The PCP theorem (Arora et. al., J. ACM 45(1, 3)) says that every NP-proof can be encoded to another proof, namely, a probabilistically checkable proof (PCP), which can be tested by a verifier that queries only a small part of the PCP. A natural question is how large is the blow-up incurred by this encoding, i.e., how long is the PCP compared to the original NP-proof. The state-of-the-art work of Ben-Sasson and Sudan (SICOMP 38(2)) and Dinur (J. ACM 54(3)) shows that one can encode proofs of length n by PCPs of quasi-linear length that can be verified using a constant number of queries. In this work, we show that if the query complexity is relaxed to polynomial, then one can construct PCPs of linear length for circuit-SAT, and PCPs of length O(tlog t) for any language in NTIME(t). Our PCPs have perfect completeness and constant soundness. This is the first constant-rate PCP construction that achieves constant soundness with nontrivial query complexity.
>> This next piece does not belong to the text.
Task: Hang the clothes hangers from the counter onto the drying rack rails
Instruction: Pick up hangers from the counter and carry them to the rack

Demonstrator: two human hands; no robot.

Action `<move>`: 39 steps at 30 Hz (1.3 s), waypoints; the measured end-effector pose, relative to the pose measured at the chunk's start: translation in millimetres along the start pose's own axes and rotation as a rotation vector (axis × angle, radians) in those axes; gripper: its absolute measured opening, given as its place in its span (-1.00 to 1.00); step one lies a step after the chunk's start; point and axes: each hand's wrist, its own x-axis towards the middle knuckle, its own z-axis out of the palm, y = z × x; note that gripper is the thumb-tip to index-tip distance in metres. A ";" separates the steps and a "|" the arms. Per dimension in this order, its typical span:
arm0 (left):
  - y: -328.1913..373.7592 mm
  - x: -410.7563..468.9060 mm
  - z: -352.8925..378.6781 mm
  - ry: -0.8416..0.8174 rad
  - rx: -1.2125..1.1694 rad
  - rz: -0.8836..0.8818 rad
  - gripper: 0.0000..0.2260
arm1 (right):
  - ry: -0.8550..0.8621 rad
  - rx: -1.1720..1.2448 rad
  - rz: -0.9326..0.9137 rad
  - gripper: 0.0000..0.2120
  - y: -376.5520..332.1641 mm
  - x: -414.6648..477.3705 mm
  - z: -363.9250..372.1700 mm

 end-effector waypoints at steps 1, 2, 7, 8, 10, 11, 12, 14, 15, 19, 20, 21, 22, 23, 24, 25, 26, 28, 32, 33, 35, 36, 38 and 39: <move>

Our proof replaces the low-degree polynomials in algebraic PCP constructions with tensors of transitive algebraic geometry (AG) codes. We show that the automorphisms of an AG code can be used to simulate the role of affine transformations which are crucial in earlier high-rate algebraic PCP constructions. Using this observation we conclude that any asymptotically good family of transitive AG codes over a constant-sized alphabet leads to a family of constant-rate PCPs with polynomially small query complexity. Such codes are constructed for the first time for every message length.